If you have yet to be fortunate enough to see the formal gardens in Europe, you’ll especially enjoy Longwood’s fountains. They were laid out after a plan of those at the Villa Gamberaia Florence and are among the world’s most elaborate and beautiful waterworks.

The nursery, formerly Peirce’s Park, dates back to 1800 when the Peirce brothers started a collection of trees and shrubs, mostly of foreign origin.

Among the unique specimens of trees are: a ginkgo, said to be one of the original trees imported into this country, a cucumber magnolia, several fine copper beeches, an ‘English yew tree, and some bald cypress.

The beauty and wealth of flowers in the glass-enclosed conservatory are impressive. It is high enough to house trees and so large that a hundred bungalows could be put inside.

Points you should take advantage of are the stone clock tower with its quarter-hour chimes, the delightful open-air theatre with its water curtain, the old boxwood, and the lake in the woods.

The Roan

If you live in the South or want to go there, you’ll find it a rewarding experience to visit The Roan, a mountain 6286’ feet high, rising sharply from North Carolina to the east and Tennessee to the west.

Hundreds of acres on the smooth mountain top are carpeted with thick grass and dotted with clumps of purple (Catawba) rhododendron, making it one of the most magnificent natural botanical gat dens in America. Fraser balsam fir and red spruce cover 850 more acres.

That’s why it’s often called the “Christmas Tree Mountain.”

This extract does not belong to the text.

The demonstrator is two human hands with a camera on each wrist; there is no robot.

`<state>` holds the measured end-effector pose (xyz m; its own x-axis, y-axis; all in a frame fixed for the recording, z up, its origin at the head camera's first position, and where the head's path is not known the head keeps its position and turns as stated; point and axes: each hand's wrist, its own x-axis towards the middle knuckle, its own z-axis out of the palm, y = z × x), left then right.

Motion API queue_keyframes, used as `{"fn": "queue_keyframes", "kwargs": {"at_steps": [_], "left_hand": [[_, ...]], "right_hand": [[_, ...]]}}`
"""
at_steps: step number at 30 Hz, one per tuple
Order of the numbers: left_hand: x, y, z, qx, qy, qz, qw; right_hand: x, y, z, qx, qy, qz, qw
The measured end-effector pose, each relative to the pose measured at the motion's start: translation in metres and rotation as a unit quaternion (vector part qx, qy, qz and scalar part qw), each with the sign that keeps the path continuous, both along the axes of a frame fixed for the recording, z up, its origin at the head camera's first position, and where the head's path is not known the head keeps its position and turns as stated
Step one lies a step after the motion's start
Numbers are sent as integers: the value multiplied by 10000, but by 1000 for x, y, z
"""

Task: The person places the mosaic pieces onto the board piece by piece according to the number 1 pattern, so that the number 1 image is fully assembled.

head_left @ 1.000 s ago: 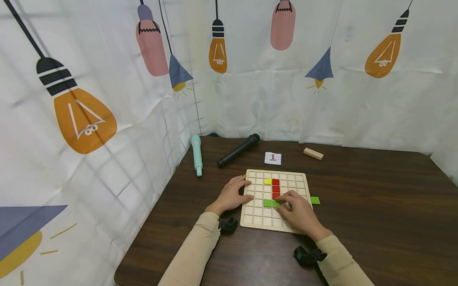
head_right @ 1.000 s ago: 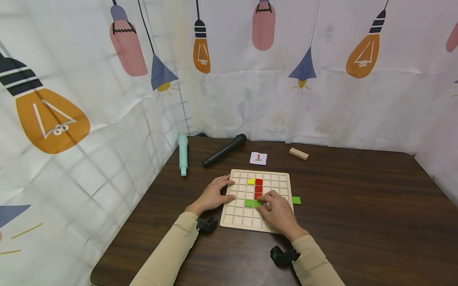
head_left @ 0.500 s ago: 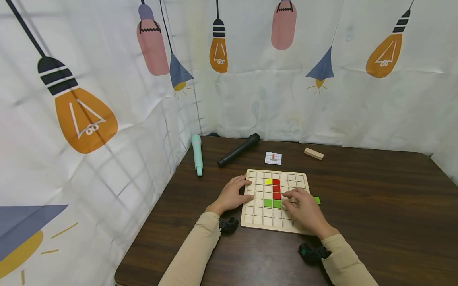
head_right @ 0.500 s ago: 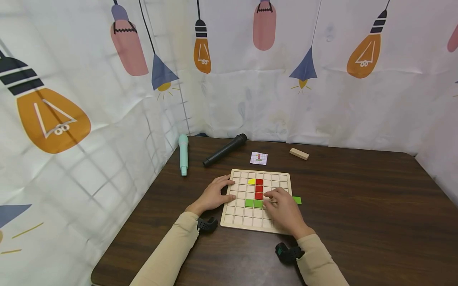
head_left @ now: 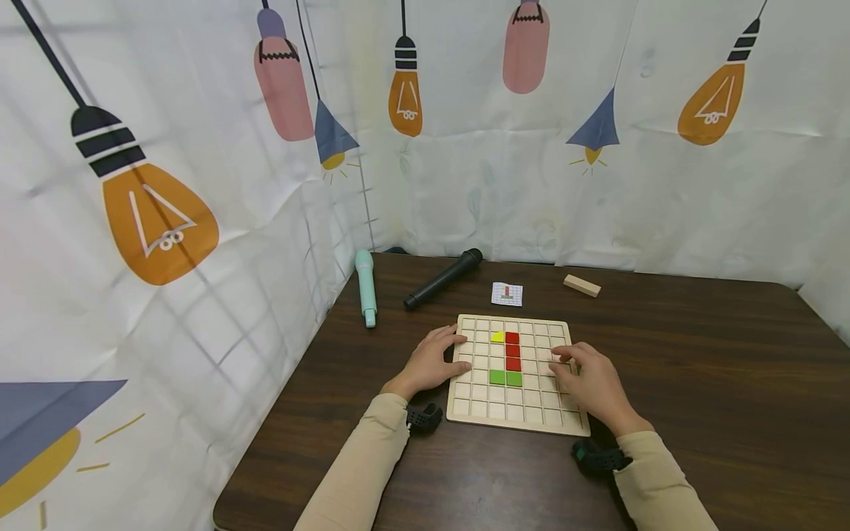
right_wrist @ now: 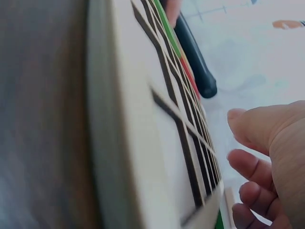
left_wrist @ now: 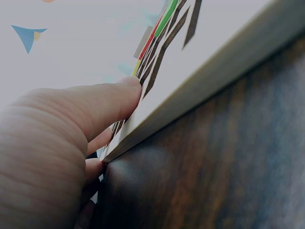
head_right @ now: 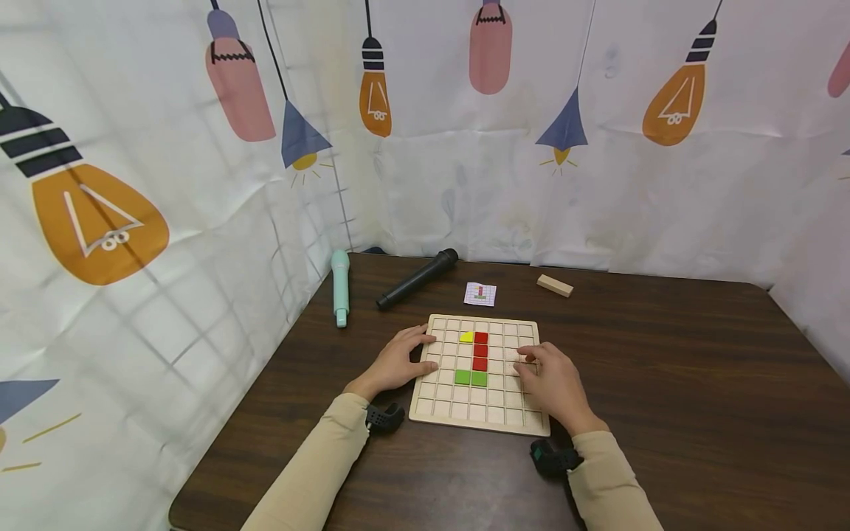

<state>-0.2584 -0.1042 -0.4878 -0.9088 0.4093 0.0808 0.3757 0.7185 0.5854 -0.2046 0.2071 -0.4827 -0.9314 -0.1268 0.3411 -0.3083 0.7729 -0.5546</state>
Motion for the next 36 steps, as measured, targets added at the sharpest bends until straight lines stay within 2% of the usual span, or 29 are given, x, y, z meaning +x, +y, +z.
{"fn": "queue_keyframes", "kwargs": {"at_steps": [17, 27, 36], "left_hand": [[-1, 0, -1, -72, 3, -5, 10000], [-1, 0, -1, -79, 11, -12, 10000], [-1, 0, -1, -101, -37, 24, 9999]], "right_hand": [[-4, 31, -1, -110, 222, -252, 9994], [-3, 45, 2, 14, -409, -321, 9986], [-2, 55, 5, 307, -816, -61, 9962]]}}
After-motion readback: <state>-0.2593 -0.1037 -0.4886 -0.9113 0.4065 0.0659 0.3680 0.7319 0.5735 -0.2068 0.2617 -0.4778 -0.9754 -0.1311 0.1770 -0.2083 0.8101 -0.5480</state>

Midsummer days on The Roan are rarely warmer than 75° degrees Fahrenheit; at night, the temperature drops to 40° and 50° degrees Fahrenheit. It’s also a haven for hay fever victims.

When the rhododendron blooms, about June 15 to early July, North Carolina and Tennessee folk celebrate their annual Roan Mountain Rhododendron Festival. The highlight is a coronation ceremony held on the state line to crown a Rhododendron Queen from each state.

Newly paved roads have recently been opened up the mountain and through its rhododendron gardens, which are part of Pisgah National Forest. So you can drive to Baskerville, North Carolina, and a sign points the rest of the way.

For over a hundred years, botanists from many countries have visited The Roan to study its unusual plants. As a result, heather is widespread, and in the meadows, some plants are common in eastern Canadian mountains.

Plans are underway for some resorts to be built on the mountain In private interests, supervised and approved by the U. S. Forest Service. Meanwhile, there are facilities in the nearby mountain cities of Spruce Pine, Bakersville, and Burnsville. 

Visitors will find a good selection of motor courts, hotels, and restaurants. In addition, there are good picnic and camping sites on the mountain and springs which supply ice-cold water.